Average user review: 4.0 (24 reviews)

rating: 5 QuoteYoko for any season *****Quote
This just an amazing album that touchs so many places/feelings-it's a wow what happened. YES to Yoko. October 20, 2008

rating: 5 QuoteThe Adventures of Yoko Ono and her Five Star AlbumQuote
The beauty of "Season Of Glass" is perceived by few, and appreciated by fewer. How this CD has escaped the glance of even the most literate critic is beyond me, and listening to this now, more than 25 years after its' release, it is both poignant and timeless - hallmarks of a true classic.

Sure, there will always be people who scoff at a Yoko Ono record. This was a woman who was repeatedly blamed for the breakup of The Beatles, and had at the time attracted so much negative press. No one bothers anymore to think of the amazing career Yoko had even before she met John (check out her book "Grapefruit" - it will blow your mind with its' experimental take on creating your own art). Musically, Yoko Ono is decidedly an acquired taste. Glance through the many reviews littering this page and you will find little love for her.

The fact is, "Season of Glass" is a masterpiece. Released just four months after Yoko witnessed the murder of her husband John Lennon, it is a living document of a womans' hell. Perhaps hell is a crude word to use, but it does take you inside the mind of a woman who is in mourning. There is one track that was recorded a few hours after John was killed, and to listen to Yoko struggling to finish it is quite a moving experience.

To me, the most moving song here is "Toyboat". A simple Japanese nursery-rhyme feel envelops the entire track. Its one of those singalong ditties that you can't help but get addicted to. "Toyboat" was recently remixed for Yoko's 2007 album "Yes, I'm A Witch", and she only bettered it there. Here, in its' stark, pure form, its a track to love and gloat about.

Equally beautiful, but far more interesting, is the track "Nobody Sees me Like you Do". This track follows the same meter and structure as "What a Bastard the World Is" from Ono's "Approximately Infinite Universe" album. What a melody! How is it that this song isn't being more revered, or even covered in todays' dismal musical arena? Its original songs such as these that set Ono apart.
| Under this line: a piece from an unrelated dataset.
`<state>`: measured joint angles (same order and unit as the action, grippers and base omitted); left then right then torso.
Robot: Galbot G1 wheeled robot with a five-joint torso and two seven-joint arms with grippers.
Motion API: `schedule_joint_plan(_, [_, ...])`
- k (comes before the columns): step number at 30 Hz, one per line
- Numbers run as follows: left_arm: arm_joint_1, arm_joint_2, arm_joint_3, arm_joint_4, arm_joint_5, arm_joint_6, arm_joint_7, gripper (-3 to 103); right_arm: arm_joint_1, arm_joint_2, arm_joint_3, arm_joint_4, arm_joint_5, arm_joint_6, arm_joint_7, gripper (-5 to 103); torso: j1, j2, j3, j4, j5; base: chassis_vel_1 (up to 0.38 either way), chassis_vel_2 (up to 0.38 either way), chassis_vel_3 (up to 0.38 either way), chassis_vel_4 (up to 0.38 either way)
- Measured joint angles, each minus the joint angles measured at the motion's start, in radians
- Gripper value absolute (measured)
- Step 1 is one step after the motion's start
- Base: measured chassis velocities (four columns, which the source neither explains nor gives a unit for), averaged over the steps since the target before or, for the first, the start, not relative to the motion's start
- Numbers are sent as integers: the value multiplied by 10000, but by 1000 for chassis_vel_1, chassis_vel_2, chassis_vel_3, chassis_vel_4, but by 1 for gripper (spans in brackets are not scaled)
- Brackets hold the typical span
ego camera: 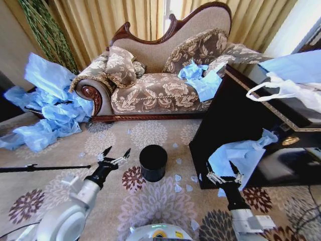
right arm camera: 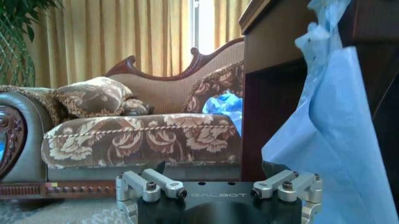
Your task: Place a garbage bag over the trash bin.
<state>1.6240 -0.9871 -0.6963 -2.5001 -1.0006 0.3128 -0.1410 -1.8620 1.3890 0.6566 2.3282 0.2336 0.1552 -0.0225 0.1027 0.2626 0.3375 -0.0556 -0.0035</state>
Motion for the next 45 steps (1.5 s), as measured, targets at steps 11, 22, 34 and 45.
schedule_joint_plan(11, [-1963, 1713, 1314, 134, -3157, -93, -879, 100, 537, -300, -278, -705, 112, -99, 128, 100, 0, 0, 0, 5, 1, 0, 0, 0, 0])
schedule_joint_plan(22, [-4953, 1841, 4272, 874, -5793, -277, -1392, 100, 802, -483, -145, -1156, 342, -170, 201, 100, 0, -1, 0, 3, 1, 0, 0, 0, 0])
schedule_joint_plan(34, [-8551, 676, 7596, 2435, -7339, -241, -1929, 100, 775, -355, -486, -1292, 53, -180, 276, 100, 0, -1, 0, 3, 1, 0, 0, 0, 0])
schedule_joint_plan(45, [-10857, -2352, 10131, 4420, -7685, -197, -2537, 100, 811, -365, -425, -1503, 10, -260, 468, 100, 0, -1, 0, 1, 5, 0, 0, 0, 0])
For decades, Ono was thought of as 'that screaming woman' who just taped herself screaming, and set it to awful feedback, and then release it on CD. Well, to be honest, her CD "Fly" did have some of these 'unlistenable' moments, but you have to remember that this is her most stripped down, and 'acoustic' sounding album ever. It chronicles her life after Johns' death, and tells us so much about who Yoko really is.

The album cover alone will make you think. Controversial at the time, it shows John Lennon's blood stained spectacles set against the window of their New York highrise apartment. Ono was accused of being a sellout and not respectful of her husbands' demise. Looking at it now, I can only see this as Yoko's statement of both bravery and misery. Saying - this is what I had to deal with, and I won't forget it. In fact, I consider this albums' cover to possibly be the greatest album cover of all time (challenged only by the cover of "In the Aeroplane over the Sea" by Neutral Milk Hotel).
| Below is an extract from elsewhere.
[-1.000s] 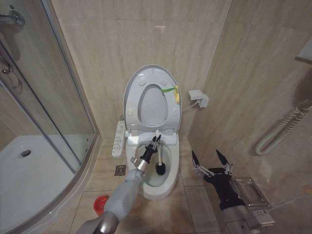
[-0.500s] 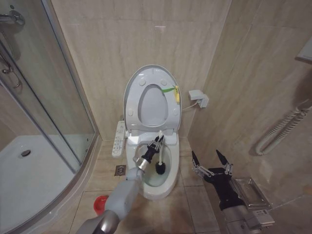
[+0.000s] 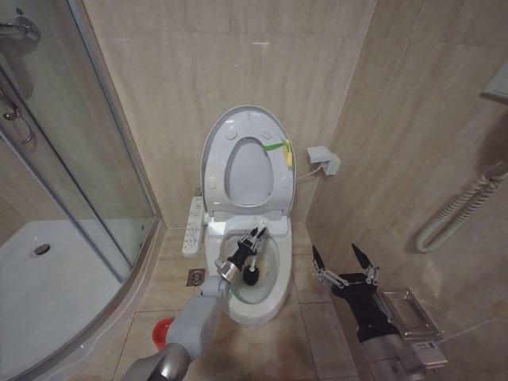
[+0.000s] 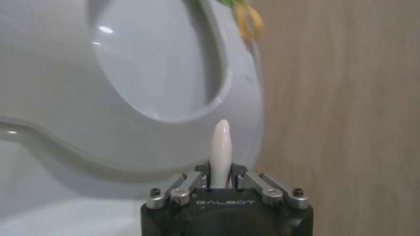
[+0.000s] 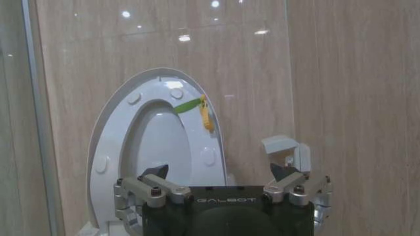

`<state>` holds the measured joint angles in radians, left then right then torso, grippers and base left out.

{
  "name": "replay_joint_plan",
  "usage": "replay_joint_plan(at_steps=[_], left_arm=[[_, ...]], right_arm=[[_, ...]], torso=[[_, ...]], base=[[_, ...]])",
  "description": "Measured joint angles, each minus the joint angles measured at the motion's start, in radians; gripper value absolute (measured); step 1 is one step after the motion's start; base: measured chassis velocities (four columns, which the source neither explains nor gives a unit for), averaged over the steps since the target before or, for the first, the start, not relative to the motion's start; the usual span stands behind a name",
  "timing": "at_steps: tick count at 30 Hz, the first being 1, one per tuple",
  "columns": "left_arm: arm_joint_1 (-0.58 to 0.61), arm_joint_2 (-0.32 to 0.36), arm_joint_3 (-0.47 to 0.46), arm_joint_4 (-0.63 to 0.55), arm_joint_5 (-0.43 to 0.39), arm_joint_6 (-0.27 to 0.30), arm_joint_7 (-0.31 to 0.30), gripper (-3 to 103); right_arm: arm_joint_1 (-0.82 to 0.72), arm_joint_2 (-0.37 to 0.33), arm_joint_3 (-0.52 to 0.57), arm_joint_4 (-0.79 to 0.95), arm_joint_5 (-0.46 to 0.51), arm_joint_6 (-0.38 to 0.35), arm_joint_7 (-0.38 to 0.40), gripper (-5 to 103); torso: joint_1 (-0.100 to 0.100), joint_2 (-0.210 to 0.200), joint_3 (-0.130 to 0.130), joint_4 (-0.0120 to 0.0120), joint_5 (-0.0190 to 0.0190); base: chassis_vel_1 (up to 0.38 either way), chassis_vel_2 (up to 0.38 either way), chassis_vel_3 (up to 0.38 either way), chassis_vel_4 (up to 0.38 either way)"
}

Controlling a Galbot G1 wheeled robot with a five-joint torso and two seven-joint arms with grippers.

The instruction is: Open the toilet lid, clean the toilet bowl with a toilet brush, close the toilet lid, and flush.

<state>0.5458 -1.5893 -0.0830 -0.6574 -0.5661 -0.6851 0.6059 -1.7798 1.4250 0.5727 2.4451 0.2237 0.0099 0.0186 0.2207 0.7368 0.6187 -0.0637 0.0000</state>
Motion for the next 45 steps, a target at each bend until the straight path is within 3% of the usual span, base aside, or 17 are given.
replay_joint_plan(at_steps=[1, 6, 9, 11, 12, 15, 19, 21, 25, 27, 30, 32, 35, 37, 39, 42, 45], left_arm=[[0.003, -0.004, 0.012, -0.021, -0.077, 0.021, -0.002, 21], [0.003, -0.006, 0.020, -0.038, -0.167, 0.049, -0.015, 21], [-0.005, 0.003, 0.005, -0.001, -0.029, 0.019, -0.020, 21], [-0.005, 0.006, 0.002, 0.001, -0.007, 0.014, -0.022, 21], [-0.003, 0.014, -0.004, 0.001, 0.052, -0.001, -0.024, 21], [0.001, 0.016, -0.002, -0.010, 0.047, -0.004, -0.025, 21], [0.004, 0.000, 0.025, -0.053, -0.169, 0.041, -0.030, 20], [0.004, -0.004, 0.028, -0.056, -0.192, 0.048, -0.034, 20], [0.000, -0.009, 0.016, -0.020, -0.091, 0.033, -0.037, 20], [0.002, -0.002, 0.006, -0.003, 0.016, 0.005, -0.036, 20], [0.009, 0.001, 0.004, -0.010, 0.033, -0.003, -0.033, 20], [0.013, 0.001, 0.009, -0.021, 0.003, 0.001, -0.033, 20], [0.015, -0.014, 0.024, -0.059, -0.158, 0.042, -0.033, 20], [0.012, -0.016, 0.024, -0.059, -0.172, 0.049, -0.037, 20], [0.002, -0.018, 0.016, -0.040, -0.141, 0.044, -0.040, 20], [0.005, 0.006, -0.001, -0.019, 0.022, 0.015, -0.046, 20], [0.011, 0.019, -0.014, -0.019, 0.095, -0.012, -0.055, 20]], right_arm=[[0.000, 0.000, 0.000, 0.000, 0.000, 0.000, 0.000, 100], [0.000, 0.000, 0.000, 0.000, 0.000, 0.000, 0.000, 100], [0.000, 0.000, 0.000, 0.000, 0.000, 0.000, 0.000, 100], [0.000, 0.000, 0.000, 0.000, 0.000, 0.000, 0.000, 100], [0.000, 0.000, 0.000, 0.000, 0.000, 0.000, 0.000, 100], [0.000, 0.000, 0.000, 0.000, 0.000, 0.000, 0.000, 100], [0.000, 0.000, 0.000, 0.000, 0.000, 0.000, 0.000, 100], [0.000, 0.000, 0.000, 0.000, 0.000, 0.000, 0.000, 100], [0.000, 0.000, 0.000, 0.000, 0.000, 0.000, 0.000, 100], [0.000, 0.000, 0.000, 0.000, 0.000, 0.000, 0.000, 100], [0.000, 0.000, 0.000, 0.000, 0.000, 0.000, 0.000, 100], [0.000, 0.000, 0.000, 0.000, 0.000, 0.000, 0.000, 100], [0.000, 0.000, 0.000, 0.000, 0.000, 0.000, 0.000, 100], [0.000, 0.000, 0.000, 0.000, 0.000, 0.000, 0.000, 100], [0.000, 0.000, 0.000, 0.000, 0.000, 0.000, 0.000, 100], [0.000, 0.000, 0.000, 0.000, 0.000, 0.000, 0.000, 100], [0.000, 0.000, 0.000, 0.000, 0.000, 0.000, 0.000, 100]], torso=[[0.000, 0.000, 0.000, -0.0004, -0.0002], [0.000, 0.000, 0.000, -0.0003, 0.0000], [0.000, 0.000, 0.000, -0.0003, 0.0000], [0.000, 0.000, 0.000, 0.0000, 0.0000], [0.000, 0.000, 0.000, 0.0000, -0.0001], [0.000, 0.000, 0.000, 0.0002, -0.0001], [0.000, 0.000, 0.000, -0.0005, -0.0001], [0.000, 0.000, 0.000, -0.0005, -0.0001], [0.000, 0.000, 0.000, -0.0005, -0.0001], [0.000, 0.000, 0.000, 0.0000, 0.0000], [0.000, 0.000, 0.000, 0.0001, 0.0000], [0.000, 0.000, 0.000, 0.0001, 0.0000], [0.000, 0.000, 0.000, -0.0004, -0.0001], [0.000, 0.000, 0.000, -0.0004, 0.0000], [0.000, 0.000, 0.000, -0.0006, -0.0001], [0.000, 0.000, 0.000, -0.0001, -0.0001], [0.000, 0.000, 0.000, 0.0003, -0.0001]], base=[[0.000, 0.000, 0.000, 0.000], [0.000, 0.000, 0.000, 0.000], [0.000, 0.000, 0.000, 0.000], [0.000, 0.000, 0.000, 0.000], [0.000, 0.000, 0.000, 0.000], [0.000, 0.000, 0.000, 0.000], [0.000, 0.000, 0.000, 0.000], [0.000, 0.000, 0.000, 0.000], [0.000, 0.000, 0.000, 0.000], [0.000, 0.000, 0.000, 0.000], [0.000, 0.000, 0.000, 0.000], [0.000, 0.000, 0.000, 0.000], [0.000, 0.000, 0.000, 0.000], [0.000, 0.000, 0.000, 0.000], [0.000, 0.000, 0.000, 0.000], [0.000, 0.000, 0.000, 0.000], [0.000, 0.000, 0.000, 0.000]])
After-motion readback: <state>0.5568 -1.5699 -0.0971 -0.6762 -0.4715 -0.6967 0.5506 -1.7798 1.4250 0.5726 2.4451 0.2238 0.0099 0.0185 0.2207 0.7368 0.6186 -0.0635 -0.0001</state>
Heres the thing - Yoko Ono will never find a huge audience. But there is something to mystical and spiritual about this woman, that I've always been drawn to her message and her music, even though she may not have the best voice. But thats what I love about her. Listening to her wail out of tune on record may not be everyones' cup of tea, but I certainly love it. In fact, I think her songs have always been WAY ahead of their time, and very, very few people 'get' her music.

I invite you to be part of the Yoko Ono experience and buy this album. As her most acoustic album, its the best starting place. After this, you should get "Approximately Infinite Universe" and then "Yes, I'm a Witch". All of them are underrated classics of their genre, and even though humanity in general may not pay Yoko Ono the respect she deserves, I can certainly see her as a pioneer of modern art and music, and she'll always have my respect and admiration.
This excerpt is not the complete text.